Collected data
-------

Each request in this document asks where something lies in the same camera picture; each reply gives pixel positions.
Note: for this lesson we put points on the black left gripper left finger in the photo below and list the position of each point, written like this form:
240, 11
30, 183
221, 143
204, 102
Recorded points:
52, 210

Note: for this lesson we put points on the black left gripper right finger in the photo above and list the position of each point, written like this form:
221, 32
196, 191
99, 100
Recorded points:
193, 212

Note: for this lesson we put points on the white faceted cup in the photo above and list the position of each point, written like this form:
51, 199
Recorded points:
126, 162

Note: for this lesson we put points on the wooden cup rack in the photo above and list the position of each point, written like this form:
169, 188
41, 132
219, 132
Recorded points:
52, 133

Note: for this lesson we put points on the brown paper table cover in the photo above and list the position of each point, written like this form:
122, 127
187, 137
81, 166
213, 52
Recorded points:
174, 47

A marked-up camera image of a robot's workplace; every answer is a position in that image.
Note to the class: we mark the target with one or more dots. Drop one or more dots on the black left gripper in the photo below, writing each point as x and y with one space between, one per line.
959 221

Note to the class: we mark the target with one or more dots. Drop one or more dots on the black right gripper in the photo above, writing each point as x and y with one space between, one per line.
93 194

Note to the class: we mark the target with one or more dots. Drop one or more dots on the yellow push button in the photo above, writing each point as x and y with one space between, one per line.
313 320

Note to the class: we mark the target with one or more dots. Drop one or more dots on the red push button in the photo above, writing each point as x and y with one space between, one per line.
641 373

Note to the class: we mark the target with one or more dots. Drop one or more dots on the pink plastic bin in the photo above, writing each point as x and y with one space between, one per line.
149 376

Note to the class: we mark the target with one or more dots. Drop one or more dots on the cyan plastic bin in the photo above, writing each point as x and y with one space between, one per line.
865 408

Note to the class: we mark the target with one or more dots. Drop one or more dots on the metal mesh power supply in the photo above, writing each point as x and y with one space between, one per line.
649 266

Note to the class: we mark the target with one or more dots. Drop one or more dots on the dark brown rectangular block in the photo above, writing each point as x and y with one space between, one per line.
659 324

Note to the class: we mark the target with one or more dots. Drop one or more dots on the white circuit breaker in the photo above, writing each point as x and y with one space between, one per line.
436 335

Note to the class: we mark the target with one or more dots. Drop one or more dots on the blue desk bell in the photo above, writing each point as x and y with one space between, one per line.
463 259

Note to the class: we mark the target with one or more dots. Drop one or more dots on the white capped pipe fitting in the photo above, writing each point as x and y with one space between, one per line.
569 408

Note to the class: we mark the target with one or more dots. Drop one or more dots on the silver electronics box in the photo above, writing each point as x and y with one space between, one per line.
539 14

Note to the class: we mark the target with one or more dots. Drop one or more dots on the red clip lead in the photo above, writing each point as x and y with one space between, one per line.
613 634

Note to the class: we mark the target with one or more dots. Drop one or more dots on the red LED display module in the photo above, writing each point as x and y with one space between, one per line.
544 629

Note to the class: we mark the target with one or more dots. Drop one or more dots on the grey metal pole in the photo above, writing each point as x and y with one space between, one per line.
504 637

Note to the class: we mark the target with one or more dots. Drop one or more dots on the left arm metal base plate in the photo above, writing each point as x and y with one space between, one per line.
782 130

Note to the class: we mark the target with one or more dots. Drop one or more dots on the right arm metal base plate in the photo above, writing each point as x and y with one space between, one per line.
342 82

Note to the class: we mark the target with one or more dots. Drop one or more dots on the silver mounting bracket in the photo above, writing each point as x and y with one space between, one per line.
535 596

-------

- Task objective -
Across the records, count the lines that contain the word "finger" and give that figure alone.

- Answer to this task -
2